I'd put it like this: The Murdoch debacle reveals a disease that has been slowly clogging up the heart of the British state for the last 30 years. This is the heart attack that warns you that you are sick, but also gives you the chance to emerge healthier than you were before.

The root cause of this British disease has been overmighty, ruthless, out-of- control media power; its main symptom has been fear.

To talk of a British Spring, by analogy with the Arab Spring, is obviously poetic exaggeration. Compared to most other places in the world, Britain is a free country. In many ways, it is a better one now than it was when Murdoch bought The Times (of London, as American newspapers feel it necessary to add) in 1981. But at the apex of British public life, there have been men and women walking around with small icicles of fear in their hearts, and fear is inimical to freedom.

This was a fear that dared not speak its name; a self-deceiving cowardice that cloaked itself in silence, euphemism and excuse. Inwardly, politicians, spin doctors, PR men, public figures and, it now emerges, even senior police officers, said to themselves: Don't take on Murdoch. Never go up against the tabloids. Murdoch & Co used shameless, unscrupulous and illegal intrusions into privacy both to sell newspapers, by titillating a celebrity-hungry public with intimate details, and to secure political influence.

If the tabloids had not actually gone after you, the threat was always there. In Russia, they call it kompromat: compromising material, ready to be used if you step too far out of line. We now know that the hacks and their hackers stopped at no one and at nothing. The Royal Family, families of British soldiers killed in action, kidnapped children - all were targets for intrusion and exposure.

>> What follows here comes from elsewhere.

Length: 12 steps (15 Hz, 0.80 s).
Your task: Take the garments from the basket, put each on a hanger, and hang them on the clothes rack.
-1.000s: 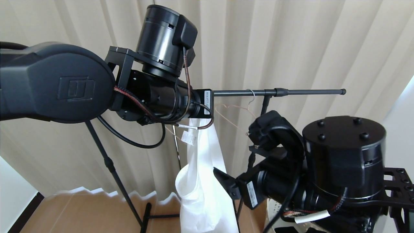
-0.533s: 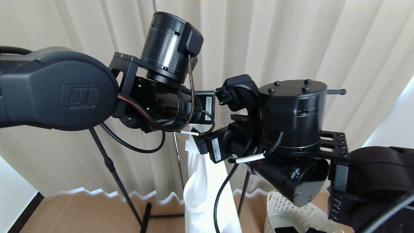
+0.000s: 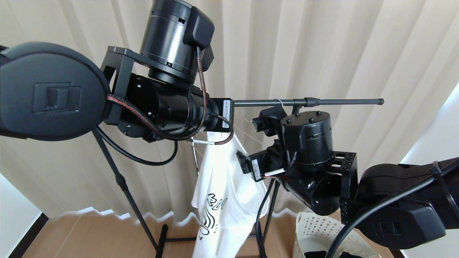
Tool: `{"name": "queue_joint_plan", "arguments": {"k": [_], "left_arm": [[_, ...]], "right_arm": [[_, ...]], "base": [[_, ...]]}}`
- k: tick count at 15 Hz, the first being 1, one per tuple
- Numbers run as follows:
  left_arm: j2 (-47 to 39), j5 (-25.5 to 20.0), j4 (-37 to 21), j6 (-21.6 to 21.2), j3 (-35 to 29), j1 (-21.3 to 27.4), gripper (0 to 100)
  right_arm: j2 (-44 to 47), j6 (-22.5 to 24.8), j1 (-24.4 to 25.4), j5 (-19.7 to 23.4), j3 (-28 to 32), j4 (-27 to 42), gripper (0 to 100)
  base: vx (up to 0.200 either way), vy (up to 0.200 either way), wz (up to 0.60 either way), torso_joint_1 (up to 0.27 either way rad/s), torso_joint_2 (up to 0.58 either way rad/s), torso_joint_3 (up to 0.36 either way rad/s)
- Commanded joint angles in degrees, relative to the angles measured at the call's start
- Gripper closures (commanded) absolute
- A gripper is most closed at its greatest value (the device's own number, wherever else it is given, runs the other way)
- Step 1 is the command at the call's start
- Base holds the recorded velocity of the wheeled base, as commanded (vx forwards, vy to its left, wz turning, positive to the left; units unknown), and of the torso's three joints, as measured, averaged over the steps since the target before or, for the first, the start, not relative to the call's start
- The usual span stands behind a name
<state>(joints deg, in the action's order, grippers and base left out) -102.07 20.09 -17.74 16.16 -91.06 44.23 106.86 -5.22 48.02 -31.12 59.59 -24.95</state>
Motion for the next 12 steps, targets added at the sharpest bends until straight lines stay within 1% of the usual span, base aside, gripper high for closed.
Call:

Overweening media power has also shaped British policy in important ways. Contemplating the ruins of Tony Blair's well-intentioned attempt to resolve Britain's chronic schizophrenia about its place in the European Union, an attempt destroyed by the country's Eurosceptic press, I once concluded that Murdoch was the second most powerful man in Britain.

But if the ultimate measure of relative power is “who is more afraid of whom?” then you would have to say that Murdoch was - in this narrow, hard core sense - more powerful than the last three prime ministers of Britain. They have been more frightened of him than he of them.

Consider the evidence. Blair had seen his predecessor, John Major, and a Labour leader, Neil Kinnock, destroyed by a hostile press. He learned his lesson. He wooed those press barons for all he was worth. Only as he was about to leave office, after 10 years, did he dare to denounce the British media for behaving “like a feral beast.”

This week we learned that Blair's successor, Gordon Brown, believes his family's medical, bank and perhaps tax records were hacked into. Brown tells us he was reduced to tears after Rebekah Brooks, who was then editor of the Sun, another Murdoch tabloid, rang him to say that the paper was going to reveal that his four-year-old son Fraser had cystic fibrosis.

Yet a few years later, Brown still attended the wedding of said Rebekah - who until Friday was Murdoch’s right-hand woman at News International, the British wing of News Corp. The Morgan le Fay of British journalism was just too powerful for a prime minister seeking re-election to slight.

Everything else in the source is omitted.